About this task:
Repeat the lines of the data that follow, please, starting at the first and stopping after the one with "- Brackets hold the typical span".
-- Data for review follows --
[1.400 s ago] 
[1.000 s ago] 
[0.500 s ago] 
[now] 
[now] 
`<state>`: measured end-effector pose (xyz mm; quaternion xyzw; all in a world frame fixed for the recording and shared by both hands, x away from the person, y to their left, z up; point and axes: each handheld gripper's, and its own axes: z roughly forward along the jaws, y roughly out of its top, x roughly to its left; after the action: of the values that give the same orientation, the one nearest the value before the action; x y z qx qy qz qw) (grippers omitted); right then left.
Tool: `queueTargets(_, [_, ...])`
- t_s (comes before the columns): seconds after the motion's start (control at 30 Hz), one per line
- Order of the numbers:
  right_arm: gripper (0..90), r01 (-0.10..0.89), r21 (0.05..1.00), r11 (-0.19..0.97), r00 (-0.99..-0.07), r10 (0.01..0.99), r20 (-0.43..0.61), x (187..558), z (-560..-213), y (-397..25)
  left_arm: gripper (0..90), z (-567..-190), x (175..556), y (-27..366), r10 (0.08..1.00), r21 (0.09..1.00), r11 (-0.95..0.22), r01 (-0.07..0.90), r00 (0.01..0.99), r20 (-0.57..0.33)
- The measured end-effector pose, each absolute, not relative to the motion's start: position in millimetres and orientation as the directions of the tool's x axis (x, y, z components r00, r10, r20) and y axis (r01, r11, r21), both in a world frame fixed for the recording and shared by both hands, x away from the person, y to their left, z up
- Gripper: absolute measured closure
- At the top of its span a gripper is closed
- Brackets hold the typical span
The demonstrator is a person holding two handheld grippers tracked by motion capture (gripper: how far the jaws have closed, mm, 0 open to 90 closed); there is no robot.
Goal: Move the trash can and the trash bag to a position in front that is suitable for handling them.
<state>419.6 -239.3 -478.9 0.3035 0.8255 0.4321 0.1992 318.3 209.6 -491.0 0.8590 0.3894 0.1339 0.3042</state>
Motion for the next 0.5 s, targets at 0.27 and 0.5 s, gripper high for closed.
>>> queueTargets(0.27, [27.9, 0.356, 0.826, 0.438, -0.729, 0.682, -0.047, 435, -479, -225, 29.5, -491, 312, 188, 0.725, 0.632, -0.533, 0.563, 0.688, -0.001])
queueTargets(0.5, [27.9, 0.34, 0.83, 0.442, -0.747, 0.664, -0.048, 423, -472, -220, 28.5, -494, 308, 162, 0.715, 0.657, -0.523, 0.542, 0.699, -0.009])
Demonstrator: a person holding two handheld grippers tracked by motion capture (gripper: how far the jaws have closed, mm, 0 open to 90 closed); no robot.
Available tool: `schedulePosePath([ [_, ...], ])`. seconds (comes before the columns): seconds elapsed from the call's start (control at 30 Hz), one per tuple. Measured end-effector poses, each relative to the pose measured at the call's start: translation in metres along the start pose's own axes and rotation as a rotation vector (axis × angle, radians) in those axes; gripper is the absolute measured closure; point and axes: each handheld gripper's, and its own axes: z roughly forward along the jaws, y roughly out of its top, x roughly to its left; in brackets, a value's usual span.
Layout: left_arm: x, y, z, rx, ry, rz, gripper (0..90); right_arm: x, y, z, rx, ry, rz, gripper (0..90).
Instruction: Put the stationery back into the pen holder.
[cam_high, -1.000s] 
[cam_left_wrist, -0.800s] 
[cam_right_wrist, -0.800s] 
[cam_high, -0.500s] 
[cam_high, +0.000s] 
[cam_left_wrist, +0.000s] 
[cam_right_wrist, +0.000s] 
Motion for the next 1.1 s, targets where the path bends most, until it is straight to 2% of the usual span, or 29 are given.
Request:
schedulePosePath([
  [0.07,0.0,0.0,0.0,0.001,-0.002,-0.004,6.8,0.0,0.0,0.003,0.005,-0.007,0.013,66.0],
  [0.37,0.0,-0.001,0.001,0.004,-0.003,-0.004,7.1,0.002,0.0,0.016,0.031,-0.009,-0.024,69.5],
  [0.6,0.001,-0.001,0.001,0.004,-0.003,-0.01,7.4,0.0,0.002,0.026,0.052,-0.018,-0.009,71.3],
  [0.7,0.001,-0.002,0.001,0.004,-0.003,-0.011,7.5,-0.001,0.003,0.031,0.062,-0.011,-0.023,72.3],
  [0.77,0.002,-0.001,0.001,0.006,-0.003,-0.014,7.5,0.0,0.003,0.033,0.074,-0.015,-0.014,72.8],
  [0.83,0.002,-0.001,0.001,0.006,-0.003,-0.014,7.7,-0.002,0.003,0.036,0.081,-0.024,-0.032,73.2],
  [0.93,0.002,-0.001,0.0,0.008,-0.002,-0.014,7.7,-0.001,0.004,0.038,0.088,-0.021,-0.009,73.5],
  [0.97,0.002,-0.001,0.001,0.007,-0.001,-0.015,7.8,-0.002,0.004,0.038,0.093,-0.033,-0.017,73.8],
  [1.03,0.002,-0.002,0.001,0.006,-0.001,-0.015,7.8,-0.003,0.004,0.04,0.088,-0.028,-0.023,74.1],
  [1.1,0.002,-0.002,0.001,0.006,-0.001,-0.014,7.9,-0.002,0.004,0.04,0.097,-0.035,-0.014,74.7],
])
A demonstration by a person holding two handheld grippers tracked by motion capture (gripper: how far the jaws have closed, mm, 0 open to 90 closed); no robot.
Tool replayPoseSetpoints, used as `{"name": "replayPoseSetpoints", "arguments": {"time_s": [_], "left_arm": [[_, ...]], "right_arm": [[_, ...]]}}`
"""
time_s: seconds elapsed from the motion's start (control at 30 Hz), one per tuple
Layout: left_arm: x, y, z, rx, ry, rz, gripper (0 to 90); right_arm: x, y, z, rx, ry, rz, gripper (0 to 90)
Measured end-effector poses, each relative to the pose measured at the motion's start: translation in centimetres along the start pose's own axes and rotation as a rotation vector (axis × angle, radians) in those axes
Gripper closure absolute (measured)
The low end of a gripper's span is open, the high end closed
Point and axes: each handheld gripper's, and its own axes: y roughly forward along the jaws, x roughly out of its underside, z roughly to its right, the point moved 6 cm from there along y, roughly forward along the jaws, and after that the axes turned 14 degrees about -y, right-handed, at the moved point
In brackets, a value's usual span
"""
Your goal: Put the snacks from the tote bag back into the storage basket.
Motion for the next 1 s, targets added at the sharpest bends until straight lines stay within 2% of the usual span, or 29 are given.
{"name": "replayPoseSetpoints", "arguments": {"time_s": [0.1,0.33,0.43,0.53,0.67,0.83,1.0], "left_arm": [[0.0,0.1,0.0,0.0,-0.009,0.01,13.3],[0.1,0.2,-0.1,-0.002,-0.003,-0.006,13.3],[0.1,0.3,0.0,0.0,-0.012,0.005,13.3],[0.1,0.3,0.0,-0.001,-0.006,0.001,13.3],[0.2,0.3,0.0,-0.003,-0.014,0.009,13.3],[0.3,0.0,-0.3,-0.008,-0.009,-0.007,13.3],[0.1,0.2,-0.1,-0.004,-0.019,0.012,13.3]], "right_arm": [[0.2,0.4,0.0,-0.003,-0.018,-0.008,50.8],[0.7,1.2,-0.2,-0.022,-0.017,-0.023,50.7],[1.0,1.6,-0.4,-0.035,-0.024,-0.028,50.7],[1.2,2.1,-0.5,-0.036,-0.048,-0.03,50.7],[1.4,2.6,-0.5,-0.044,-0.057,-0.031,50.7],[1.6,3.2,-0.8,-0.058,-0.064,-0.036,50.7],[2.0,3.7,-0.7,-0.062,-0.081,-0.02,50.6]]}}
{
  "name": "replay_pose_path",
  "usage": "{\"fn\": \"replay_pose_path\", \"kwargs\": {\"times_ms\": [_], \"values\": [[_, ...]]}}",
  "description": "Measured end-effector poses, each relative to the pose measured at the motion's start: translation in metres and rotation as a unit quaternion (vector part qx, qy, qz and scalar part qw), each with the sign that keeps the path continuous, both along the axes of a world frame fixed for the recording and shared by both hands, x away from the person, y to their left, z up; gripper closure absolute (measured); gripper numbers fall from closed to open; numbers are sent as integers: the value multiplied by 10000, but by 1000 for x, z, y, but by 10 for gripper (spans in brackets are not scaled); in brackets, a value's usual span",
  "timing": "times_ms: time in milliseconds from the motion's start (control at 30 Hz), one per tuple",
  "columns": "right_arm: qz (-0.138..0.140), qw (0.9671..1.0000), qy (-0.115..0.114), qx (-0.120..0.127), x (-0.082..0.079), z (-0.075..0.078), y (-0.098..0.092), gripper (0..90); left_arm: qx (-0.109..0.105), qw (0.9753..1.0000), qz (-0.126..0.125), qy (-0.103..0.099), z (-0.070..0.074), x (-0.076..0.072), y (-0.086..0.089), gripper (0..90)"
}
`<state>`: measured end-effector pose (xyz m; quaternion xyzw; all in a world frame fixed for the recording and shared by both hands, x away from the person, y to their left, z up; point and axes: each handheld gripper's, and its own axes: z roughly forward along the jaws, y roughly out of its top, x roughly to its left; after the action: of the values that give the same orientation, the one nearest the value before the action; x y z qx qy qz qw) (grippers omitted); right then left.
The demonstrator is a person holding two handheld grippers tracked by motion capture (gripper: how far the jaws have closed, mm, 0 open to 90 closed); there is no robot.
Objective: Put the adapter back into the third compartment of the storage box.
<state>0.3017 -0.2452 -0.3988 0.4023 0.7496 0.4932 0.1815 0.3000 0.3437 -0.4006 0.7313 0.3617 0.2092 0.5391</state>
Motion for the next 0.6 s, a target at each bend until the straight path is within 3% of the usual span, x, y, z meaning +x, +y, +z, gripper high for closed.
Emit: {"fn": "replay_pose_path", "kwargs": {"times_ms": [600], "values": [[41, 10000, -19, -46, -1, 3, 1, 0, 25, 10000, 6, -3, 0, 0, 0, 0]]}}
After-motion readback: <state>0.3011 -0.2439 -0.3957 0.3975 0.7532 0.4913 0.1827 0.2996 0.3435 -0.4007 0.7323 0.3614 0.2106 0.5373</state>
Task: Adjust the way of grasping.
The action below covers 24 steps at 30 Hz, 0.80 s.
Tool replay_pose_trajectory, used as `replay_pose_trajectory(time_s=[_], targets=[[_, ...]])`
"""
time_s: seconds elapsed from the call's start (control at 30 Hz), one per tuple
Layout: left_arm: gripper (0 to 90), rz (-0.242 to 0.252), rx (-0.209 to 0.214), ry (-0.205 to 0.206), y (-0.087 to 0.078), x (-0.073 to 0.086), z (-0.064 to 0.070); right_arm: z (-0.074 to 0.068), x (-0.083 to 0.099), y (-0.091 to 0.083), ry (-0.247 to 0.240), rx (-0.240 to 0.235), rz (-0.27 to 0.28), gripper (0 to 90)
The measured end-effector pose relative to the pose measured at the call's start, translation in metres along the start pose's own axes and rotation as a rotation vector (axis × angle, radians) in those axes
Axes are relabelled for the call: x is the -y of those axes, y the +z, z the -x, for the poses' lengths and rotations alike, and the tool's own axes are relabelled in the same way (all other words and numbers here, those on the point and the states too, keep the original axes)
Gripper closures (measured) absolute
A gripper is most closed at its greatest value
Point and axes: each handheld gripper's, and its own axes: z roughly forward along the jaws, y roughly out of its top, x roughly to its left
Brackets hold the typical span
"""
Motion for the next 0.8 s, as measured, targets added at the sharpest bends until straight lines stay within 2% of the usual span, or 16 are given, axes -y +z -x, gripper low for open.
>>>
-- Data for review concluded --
Reply to the exercise:
[1.400 s ago] 
[1.000 s ago] 
[0.500 s ago] 
[now] 
[now] 
`<state>`: measured end-effector pose (xyz mm; quaternion xyzw; all in a world frame fixed for the recording and shared by both hands, x away from the person, y to their left, z up; point and axes: each handheld gripper's, and its own axes: z roughly forward along the jaws, y roughly out of its top, x roughly to its left; after the action: of the values that give the same orientation, the one nearest the value before the action; x y z qx qy qz qw) (grippers omitted); right then left.
Tool: `queueTargets(_, [_, ...])`
- t_s (comes before the columns): seconds after the motion's start (control at 30 Hz), one per line
- Order of the numbers:
  right_arm: gripper (0..90), r01 (-0.10..0.89), r21 (0.05..1.00), r11 (-0.19..0.97), r00 (-0.99..-0.07), r10 (0.01..0.99), r20 (-0.43..0.61), x (187..558), z (-560..-213), y (-397..25)
  left_arm: gripper (0..90), z (-567..-190), x (175..556), y (-27..366), r10 (0.08..1.00), r21 (0.09..1.00), r11 (-0.95..0.22), r01 (-0.07..0.90), r00 (0.01..0.99), r20 (-0.57..0.33)
- The measured end-effector pose, each absolute, not relative to the motion's start: position in millimetres and orientation as the directions of the tool's x axis (x, y, z components r00, r10, r20) and y axis (r01, r11, r21), both in a world frame fixed for the recording and shared by both hands, x away from the person, y to their left, z up
- Gripper: absolute measured closure
- At the top of its span a gripper is closed
- Brackets hold the typical span

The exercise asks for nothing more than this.